[[ Available data open ]]

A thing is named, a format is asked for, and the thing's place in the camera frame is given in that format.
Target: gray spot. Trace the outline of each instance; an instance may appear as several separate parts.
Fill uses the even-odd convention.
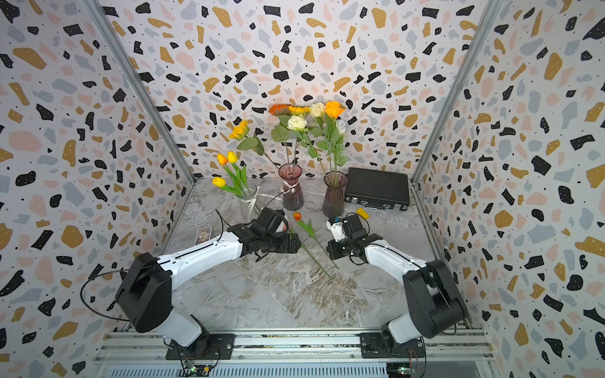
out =
[[[227,42],[227,44],[231,46],[236,53],[243,53],[246,51],[246,49],[244,49],[244,47],[241,45],[240,41],[235,38],[229,38],[225,42]]]
[[[269,42],[269,35],[263,29],[258,29],[258,38],[267,45],[267,47],[271,48],[271,42]]]
[[[540,93],[536,92],[536,91],[531,91],[529,93],[529,104],[528,104],[528,109],[530,112],[536,114],[538,112],[538,109],[540,109]]]
[[[531,41],[528,42],[526,44],[523,44],[520,48],[519,48],[519,52],[525,56],[527,55],[531,55],[533,53],[535,53],[535,51],[537,50],[537,48],[539,46],[541,46],[544,43],[544,38],[538,38],[535,41]]]
[[[105,134],[111,134],[112,132],[114,132],[116,130],[116,128],[114,127],[114,125],[113,125],[113,123],[111,122],[110,119],[101,118],[97,122],[97,130],[99,132],[102,132],[102,133],[105,133]]]
[[[76,63],[78,64],[78,66],[86,69],[86,70],[91,70],[92,72],[97,72],[93,66],[90,65],[90,63],[88,63],[88,59],[80,56],[78,54],[74,55],[74,59],[76,60]]]
[[[582,360],[584,357],[588,355],[586,352],[586,332],[580,331],[578,338],[571,344],[569,344],[569,349],[574,352],[575,356],[578,357],[578,360]]]
[[[418,40],[418,37],[416,36],[416,34],[414,34],[413,31],[410,30],[408,32],[408,36],[405,37],[405,41],[409,43],[409,45],[412,48],[412,50],[416,49],[416,40]]]
[[[57,161],[59,161],[59,159],[57,159],[54,156],[42,155],[38,158],[37,163],[46,164],[46,165],[55,165],[57,163]]]
[[[63,185],[63,190],[65,191],[65,199],[73,203],[76,207],[80,206],[82,202],[84,202],[84,196],[73,183],[65,183]]]
[[[40,294],[42,294],[41,288],[31,288],[31,289],[27,290],[27,292],[25,294],[23,294],[22,296],[12,299],[9,303],[15,304],[15,303],[21,303],[21,302],[38,301],[38,300],[40,300]]]
[[[197,4],[195,1],[190,1],[189,4],[181,11],[181,18],[184,20],[193,20],[197,17]]]
[[[73,85],[70,82],[66,82],[63,79],[56,79],[53,82],[53,88],[59,91],[63,91],[67,94],[73,94],[77,91],[77,88],[75,85]]]
[[[576,51],[578,51],[578,47],[580,47],[580,40],[576,39],[575,41],[571,41],[567,43],[565,46],[565,55],[573,55]]]
[[[568,183],[569,180],[571,180],[571,176],[574,174],[574,170],[574,168],[571,168],[563,172],[555,172],[553,178],[557,181],[563,181],[565,183]]]
[[[500,143],[498,143],[498,157],[501,160],[504,160],[508,155],[512,152],[511,140],[510,139],[502,139]]]
[[[340,19],[345,20],[345,21],[352,20],[353,17],[355,17],[355,14],[357,12],[357,7],[359,7],[359,3],[357,3],[357,2],[354,2],[351,5],[349,5],[349,7],[347,9],[343,10],[341,12],[341,14],[339,15]]]
[[[8,26],[8,36],[13,38],[14,40],[16,40],[19,43],[23,43],[25,42],[25,34],[23,34],[22,31],[20,31],[19,29],[17,29],[16,27],[9,25]]]
[[[536,224],[533,229],[528,231],[529,239],[532,243],[540,243],[544,240],[548,240],[550,238],[554,238],[557,234],[555,228],[552,226],[542,226],[540,224]]]
[[[52,93],[48,93],[46,91],[31,91],[34,96],[36,96],[37,98],[41,99],[42,101],[46,101],[46,102],[53,102],[53,94]]]

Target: clear glass vase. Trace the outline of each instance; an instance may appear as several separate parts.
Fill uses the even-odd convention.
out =
[[[281,186],[282,191],[286,191],[282,195],[283,205],[286,210],[295,211],[300,209],[304,204],[303,190],[298,182],[298,179],[303,174],[303,170],[298,164],[284,164],[277,171],[284,183]]]
[[[342,172],[328,172],[324,176],[324,204],[321,211],[328,218],[340,217],[344,211],[344,189],[347,186],[347,176]]]
[[[243,190],[244,195],[235,195],[240,205],[240,214],[242,223],[250,223],[258,218],[263,208],[258,198],[258,186],[248,183],[248,187]]]

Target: marble tabletop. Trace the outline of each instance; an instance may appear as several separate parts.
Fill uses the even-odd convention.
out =
[[[260,193],[274,196],[281,181],[256,179]],[[321,179],[301,179],[305,203],[299,212],[303,220],[312,219],[319,241],[327,245],[332,234],[325,227],[321,212],[325,185]],[[268,197],[260,197],[267,203]],[[281,208],[274,201],[272,208]],[[228,223],[241,221],[238,199],[212,185],[211,179],[197,181],[191,201],[172,236],[166,253],[194,245],[198,228],[212,227],[212,237],[221,232],[216,208]],[[345,204],[345,213],[359,205]],[[371,233],[410,255],[434,260],[416,205],[401,211],[365,209]],[[292,212],[286,211],[289,219]],[[325,252],[295,222],[291,222],[301,241],[333,276],[330,279],[300,249],[296,255],[270,254],[255,262],[248,255],[224,262],[181,285],[172,304],[193,314],[210,330],[249,327],[380,327],[407,312],[404,288],[380,268],[356,266],[347,258],[336,260]]]

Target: terrazzo wallpaper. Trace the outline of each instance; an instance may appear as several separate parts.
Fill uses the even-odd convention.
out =
[[[75,1],[0,0],[0,376],[91,376],[90,274],[157,253],[189,189]],[[86,289],[109,316],[119,275]]]
[[[197,177],[224,174],[215,156],[235,149],[228,135],[241,119],[285,162],[267,110],[328,100],[347,106],[347,166],[414,172],[486,4],[100,2]],[[265,157],[242,156],[254,174],[277,177]],[[321,172],[306,151],[297,157],[308,176]]]
[[[605,377],[603,5],[505,1],[420,181],[505,377]]]

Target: gold spot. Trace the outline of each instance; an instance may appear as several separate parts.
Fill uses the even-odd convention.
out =
[[[229,12],[225,9],[219,7],[213,7],[212,11],[215,15],[217,15],[218,20],[223,24],[224,27],[228,28],[231,26],[231,17],[229,17]]]
[[[475,119],[475,121],[473,121],[473,123],[475,125],[478,123],[483,123],[483,122],[491,122],[491,115],[489,115],[487,113],[479,113],[479,115],[477,116],[477,119]]]
[[[342,88],[346,83],[351,81],[350,77],[342,77],[334,82],[334,92]]]
[[[204,27],[197,25],[197,41],[199,43],[204,43]]]
[[[454,64],[454,55],[456,54],[455,48],[450,48],[448,53],[443,57],[443,61],[449,65]]]
[[[206,88],[206,93],[210,93],[212,91],[212,89],[214,88],[214,86],[219,82],[220,80],[217,79],[216,77],[211,77],[210,79],[206,80],[205,82],[203,82],[202,84],[204,85],[204,88]]]
[[[538,15],[535,17],[534,27],[531,29],[531,36],[534,37],[538,35],[540,32],[540,21],[542,20],[542,11],[538,12]]]
[[[519,347],[522,347],[529,342],[528,332],[525,330],[525,325],[523,323],[519,323],[519,327],[515,332],[515,341],[519,344]]]
[[[74,322],[63,323],[63,325],[59,328],[59,330],[54,334],[53,340],[56,341],[62,337],[67,337],[67,336],[73,334],[77,330],[77,325],[78,325],[78,323],[74,323]]]
[[[168,52],[168,49],[165,48],[164,46],[160,47],[160,59],[163,60],[164,62],[167,62],[167,63],[170,63],[170,64],[174,64],[174,60],[170,56],[170,53]]]
[[[588,110],[588,112],[586,112],[586,119],[584,119],[585,122],[594,122],[597,120],[597,118],[599,118],[599,115],[601,114],[601,110],[603,110],[603,107],[605,106],[605,102],[597,102],[595,104],[595,106],[592,107],[592,109]]]
[[[462,30],[473,29],[474,31],[477,31],[477,26],[467,20],[461,21],[460,27],[462,28]]]
[[[387,12],[380,8],[372,8],[372,16],[374,16],[374,23],[378,29],[384,28],[387,23]]]
[[[525,63],[521,64],[521,67],[519,67],[519,69],[517,71],[515,71],[514,74],[512,74],[511,81],[514,81],[517,78],[517,76],[521,75],[525,71],[525,68],[527,68]]]
[[[518,276],[513,276],[511,278],[511,282],[508,283],[508,286],[506,288],[508,289],[509,292],[513,292],[515,290],[515,285],[517,284],[517,278],[518,278]]]
[[[23,89],[21,88],[21,84],[9,83],[8,86],[10,87],[10,89],[13,90],[13,92],[15,92],[17,98],[19,99],[19,101],[21,101],[23,105],[27,106],[30,104],[30,102],[27,100],[27,97],[25,96],[25,93],[23,92]]]
[[[587,236],[583,242],[575,243],[575,247],[588,253],[594,253],[597,256],[605,257],[605,243],[592,236]]]
[[[118,33],[122,37],[124,37],[126,35],[126,32],[124,31],[124,29],[122,29],[122,27],[120,26],[120,24],[117,23],[117,21],[111,21],[111,25],[113,25],[114,30],[116,31],[116,33]]]
[[[427,22],[424,24],[424,28],[422,29],[422,35],[426,38],[431,35],[431,23]]]
[[[477,72],[475,72],[475,81],[477,83],[481,82],[481,77],[483,76],[483,72],[485,71],[485,66],[481,66],[479,67],[479,69],[477,70]]]
[[[69,162],[71,167],[76,166],[76,141],[71,139],[68,140],[63,147],[63,160]]]
[[[511,225],[512,219],[513,219],[513,217],[512,217],[512,215],[510,215],[508,213],[508,211],[502,210],[501,212],[496,214],[494,217],[495,226],[498,227],[499,229],[501,229],[503,227],[508,227]]]
[[[312,28],[316,28],[318,26],[321,26],[322,28],[325,29],[325,24],[321,21],[318,21],[314,18],[307,18],[307,24],[312,27]]]
[[[315,63],[315,56],[313,55],[313,47],[307,46],[307,49],[304,52],[304,60]]]
[[[586,178],[591,188],[598,187],[605,180],[605,164],[599,165],[586,171]]]
[[[540,297],[540,295],[542,295],[542,293],[544,293],[544,290],[546,290],[545,288],[543,288],[542,286],[534,283],[533,286],[534,292],[531,293],[529,296],[534,298],[534,299],[538,299]]]
[[[411,114],[405,118],[404,126],[407,128],[413,127],[416,121],[418,121],[418,114]]]
[[[167,27],[167,28],[169,28],[169,29],[172,29],[172,26],[171,26],[169,23],[164,22],[164,21],[160,21],[160,20],[155,19],[155,18],[148,18],[148,19],[147,19],[147,21],[148,21],[148,22],[149,22],[149,23],[150,23],[152,26],[155,26],[156,28],[161,28],[162,26],[165,26],[165,27]]]
[[[546,66],[546,71],[544,72],[544,78],[546,80],[554,79],[561,67],[563,67],[563,60],[559,54],[552,53],[550,58],[548,58],[548,65]]]
[[[569,324],[567,324],[565,319],[561,319],[559,324],[561,325],[561,328],[563,329],[563,331],[565,331],[566,334],[574,333],[574,330],[569,326]]]

[[ Available data closed ]]

▶ **Aim of the exercise**: Show every line of the material that includes the string "parts".

▶ **Response below**:
Target: gray spot. Trace the outline of each instance; an instance may appear as several separate parts.
Target: clear glass vase. Trace the outline of each instance; an instance may appear as several separate parts.
Target: marble tabletop. Trace the outline of each instance; an instance may appear as several separate parts.
Target: terrazzo wallpaper. Trace the outline of each instance; an instance may appear as several separate parts.
Target: gold spot. Trace the outline of each instance; an instance may appear as several separate parts.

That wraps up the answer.